Task to carry out » Pictures are to be skipped. Retype exactly the lines from the top of the material through the one with "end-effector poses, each", and only those.

-- -- --

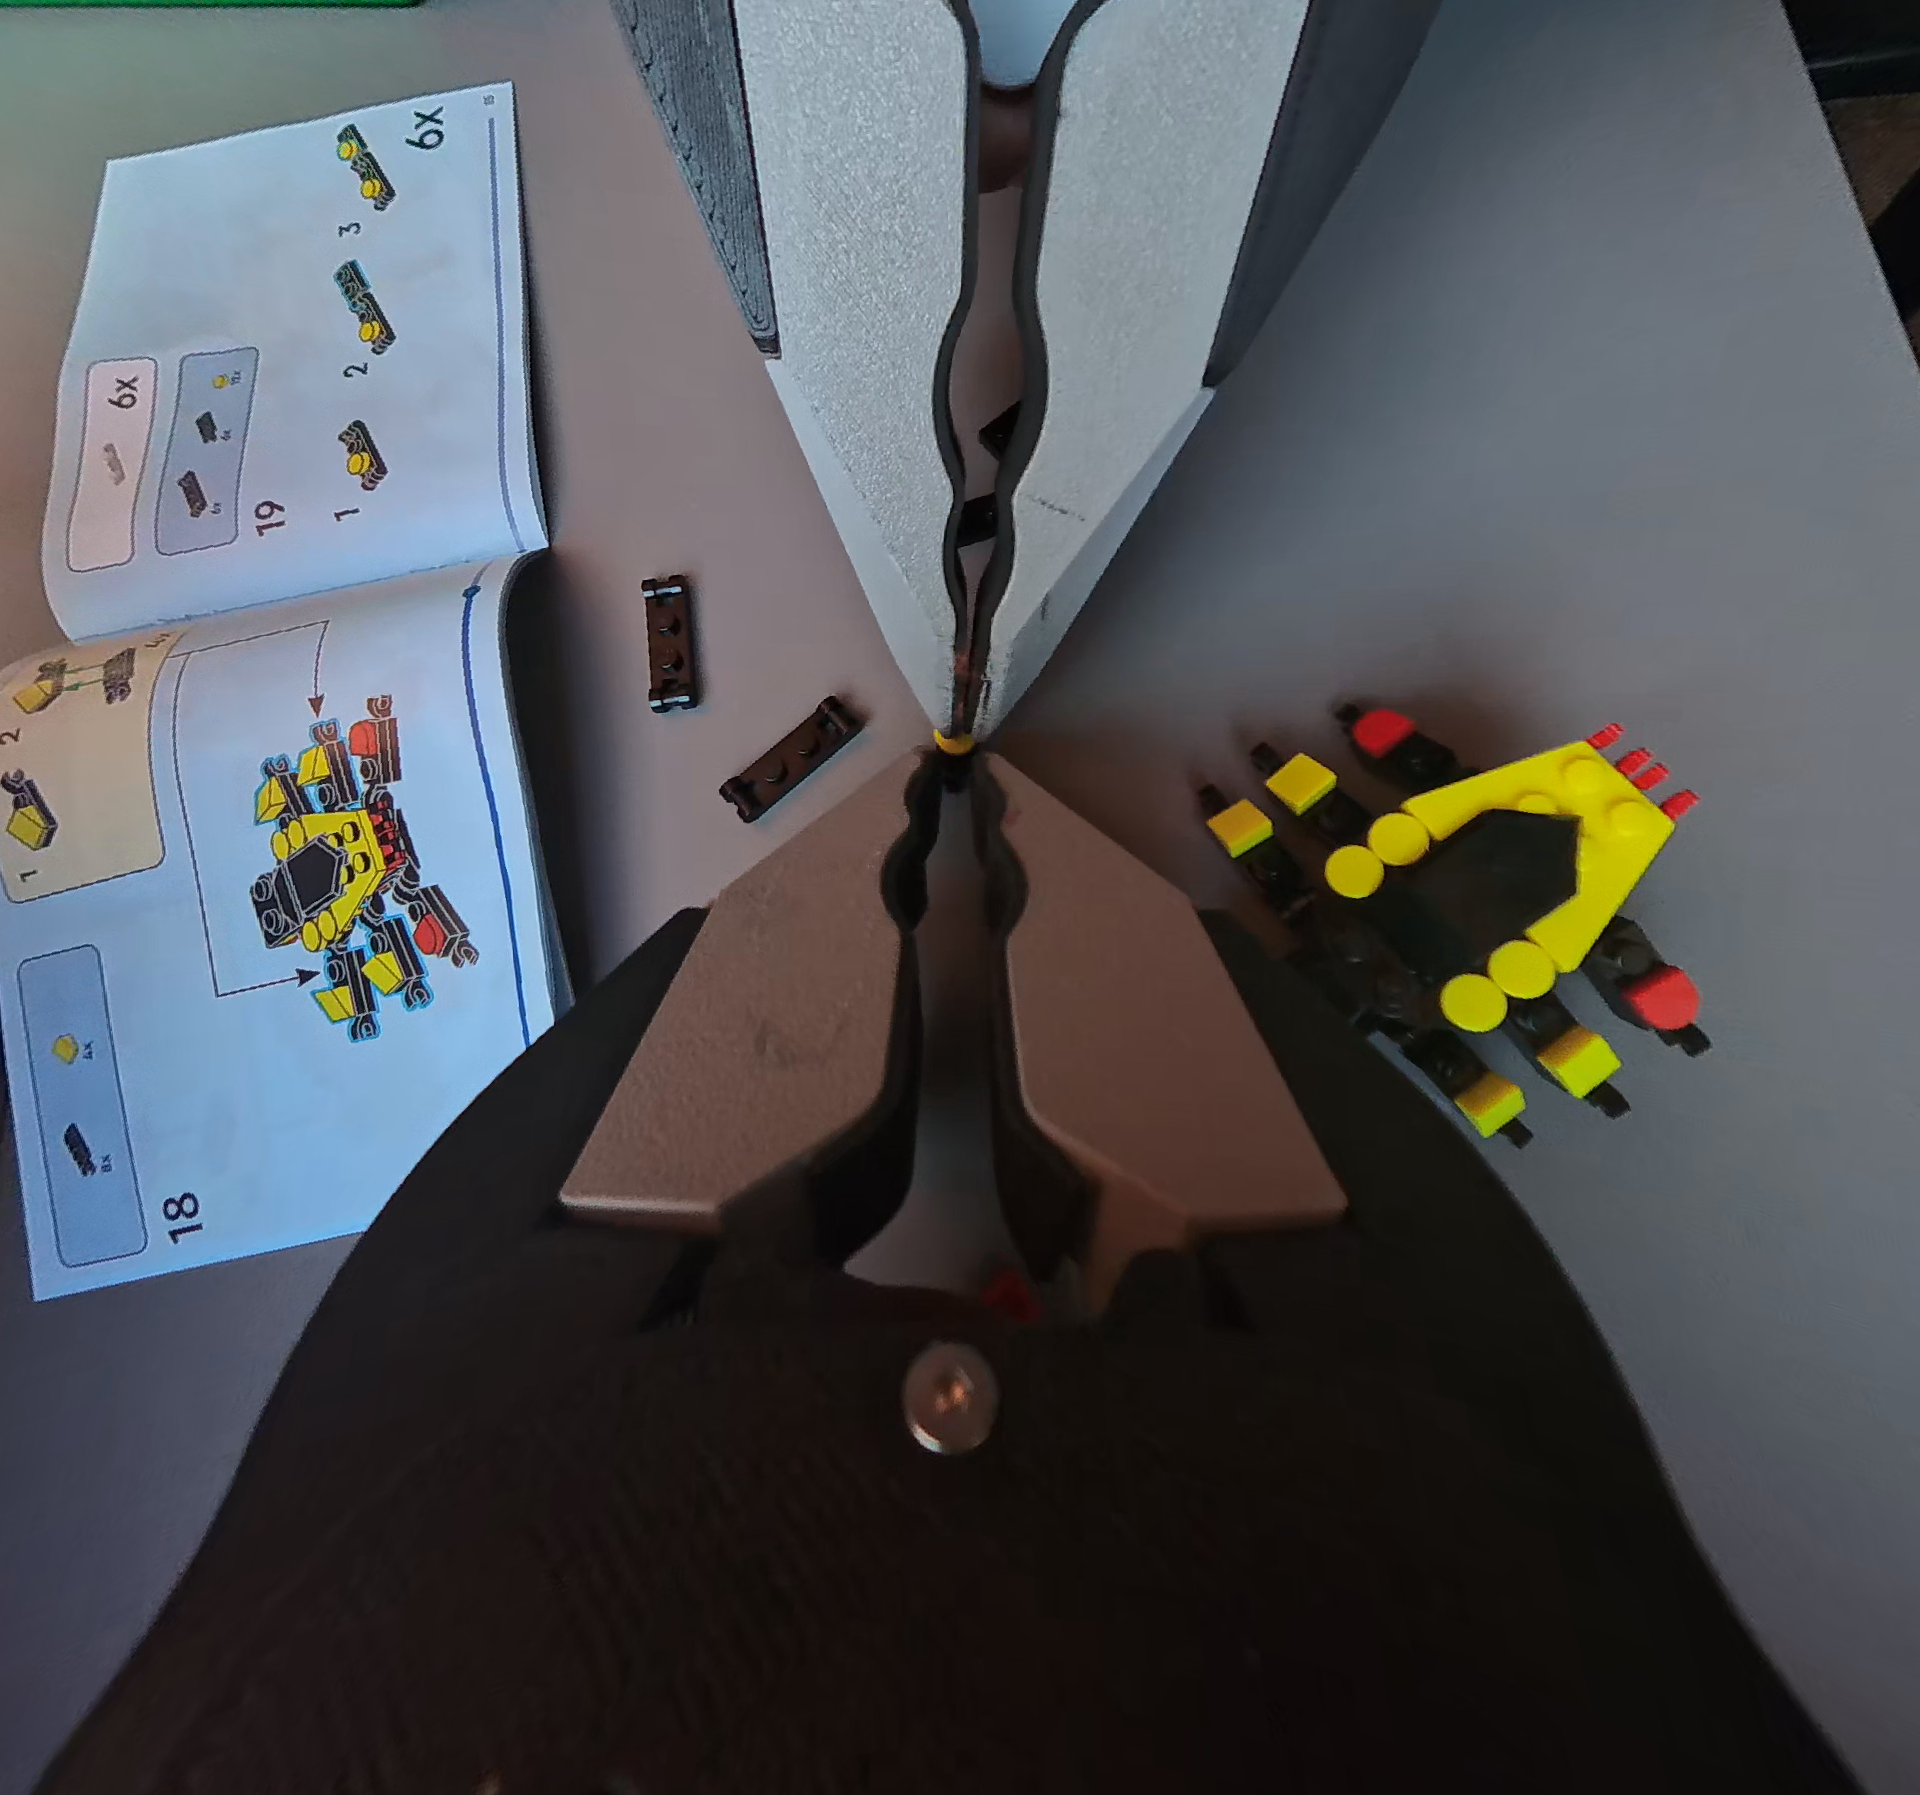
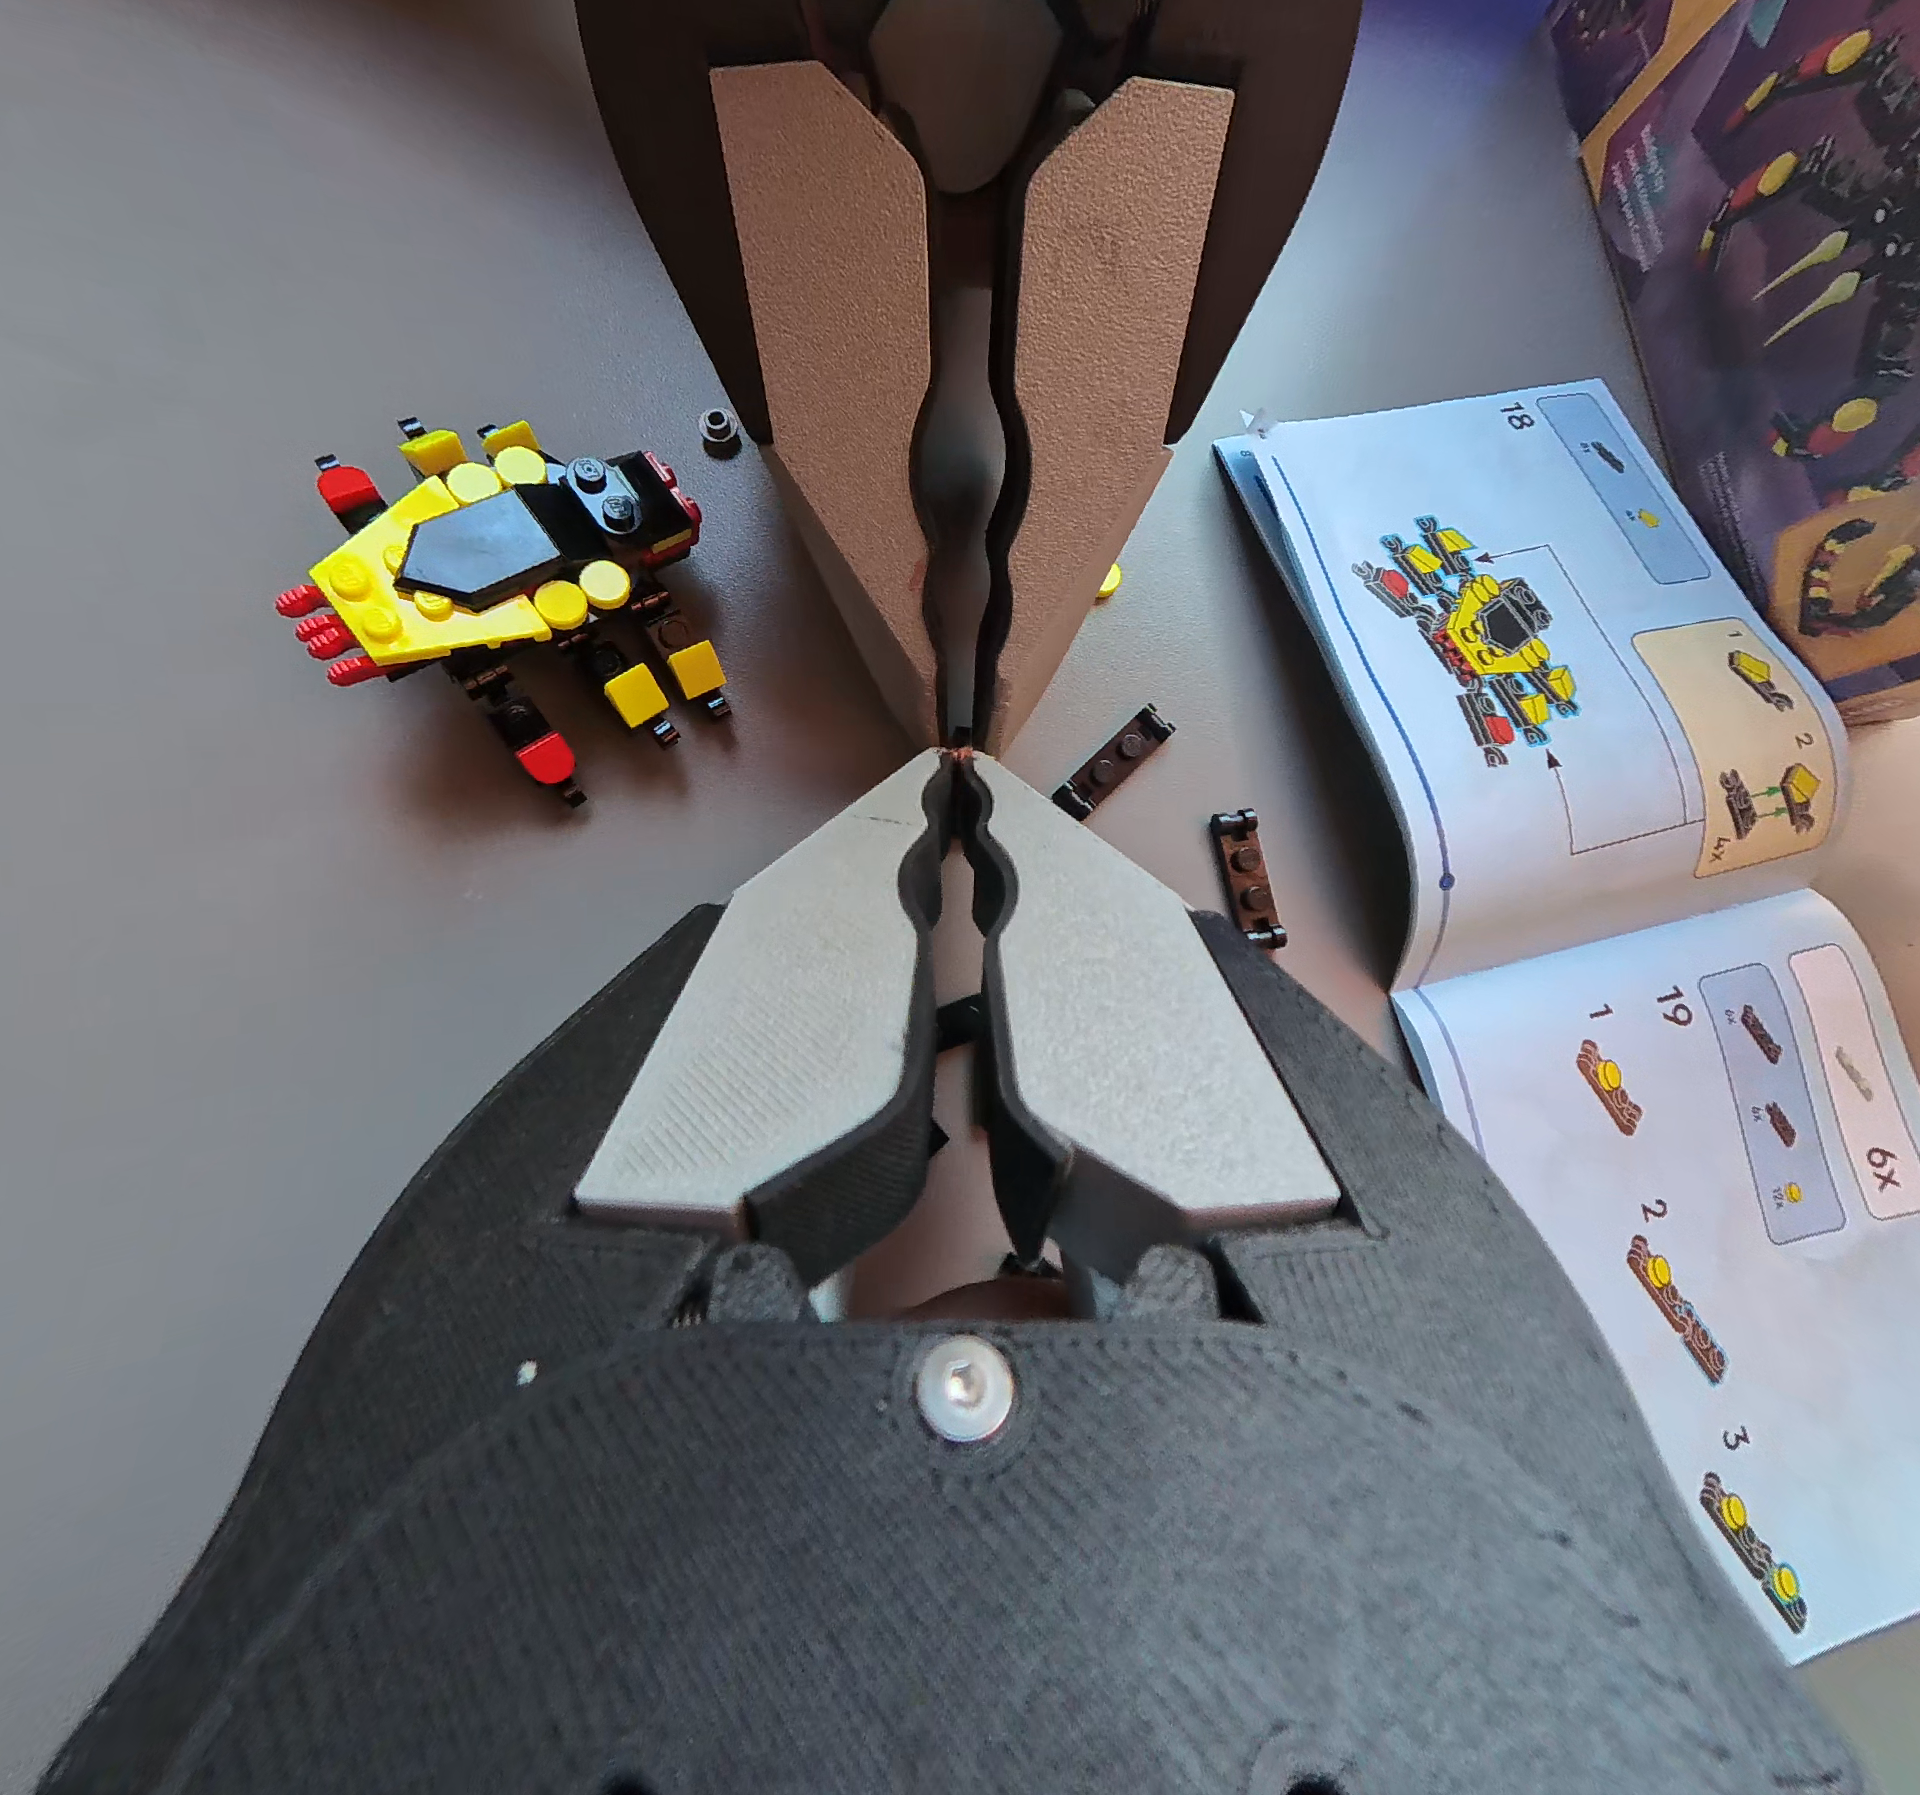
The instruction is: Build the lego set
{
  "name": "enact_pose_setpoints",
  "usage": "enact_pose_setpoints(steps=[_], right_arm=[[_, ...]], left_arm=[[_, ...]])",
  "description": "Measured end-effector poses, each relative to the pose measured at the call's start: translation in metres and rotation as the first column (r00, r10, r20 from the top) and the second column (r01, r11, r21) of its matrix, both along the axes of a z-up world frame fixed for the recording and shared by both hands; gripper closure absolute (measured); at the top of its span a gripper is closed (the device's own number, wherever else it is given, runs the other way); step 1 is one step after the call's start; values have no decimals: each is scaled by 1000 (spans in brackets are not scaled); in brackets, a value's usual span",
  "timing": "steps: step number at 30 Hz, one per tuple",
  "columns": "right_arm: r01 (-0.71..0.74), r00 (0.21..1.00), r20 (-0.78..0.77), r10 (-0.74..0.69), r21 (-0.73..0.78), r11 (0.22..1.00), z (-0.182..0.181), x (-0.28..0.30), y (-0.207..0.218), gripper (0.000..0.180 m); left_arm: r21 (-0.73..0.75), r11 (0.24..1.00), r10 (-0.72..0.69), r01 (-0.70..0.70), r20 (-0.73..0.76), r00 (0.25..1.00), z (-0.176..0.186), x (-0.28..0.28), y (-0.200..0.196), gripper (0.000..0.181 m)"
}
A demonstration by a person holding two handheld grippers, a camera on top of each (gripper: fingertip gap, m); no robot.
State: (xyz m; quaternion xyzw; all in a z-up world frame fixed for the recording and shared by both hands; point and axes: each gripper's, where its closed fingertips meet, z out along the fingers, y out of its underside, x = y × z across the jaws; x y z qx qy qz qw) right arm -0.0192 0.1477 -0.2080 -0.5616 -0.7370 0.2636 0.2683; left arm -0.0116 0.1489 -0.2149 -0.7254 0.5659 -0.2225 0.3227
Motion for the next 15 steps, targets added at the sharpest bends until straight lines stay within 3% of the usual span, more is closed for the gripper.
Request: enact_pose_setpoints(steps=[1,15], right_arm=[[0,1000,0,0,-2,1000,0,0,0,180],[-78,997,-29,76,-76,994,-3,0,-14,180]], left_arm=[[-1,1000,0,0,0,1000,0,0,0,178],[-2,1000,5,-5,1,1000,0,-1,2,180]])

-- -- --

Exercise solution »
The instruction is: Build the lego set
{
  "name": "enact_pose_setpoints",
  "usage": "enact_pose_setpoints(steps=[_], right_arm=[[_, ...]], left_arm=[[_, ...]])",
  "description": "Measured end-effector poses, each relative to the pose measured at the call's start: translation in metres and rotation as the first column (r00, r10, r20 from the top) and the second column (r01, r11, r21) of its matrix, both along the axes of a z-up world frame fixed for the recording and shared by both hands; gripper closure absolute (measured); at the top of its span a gripper is closed (the device's own number, wherever else it is given, runs the other way); step 1 is one step after the call's start; values have no decimals: each is scaled by 1000 (spans in brackets are not scaled); in brackets, a value's usual span",

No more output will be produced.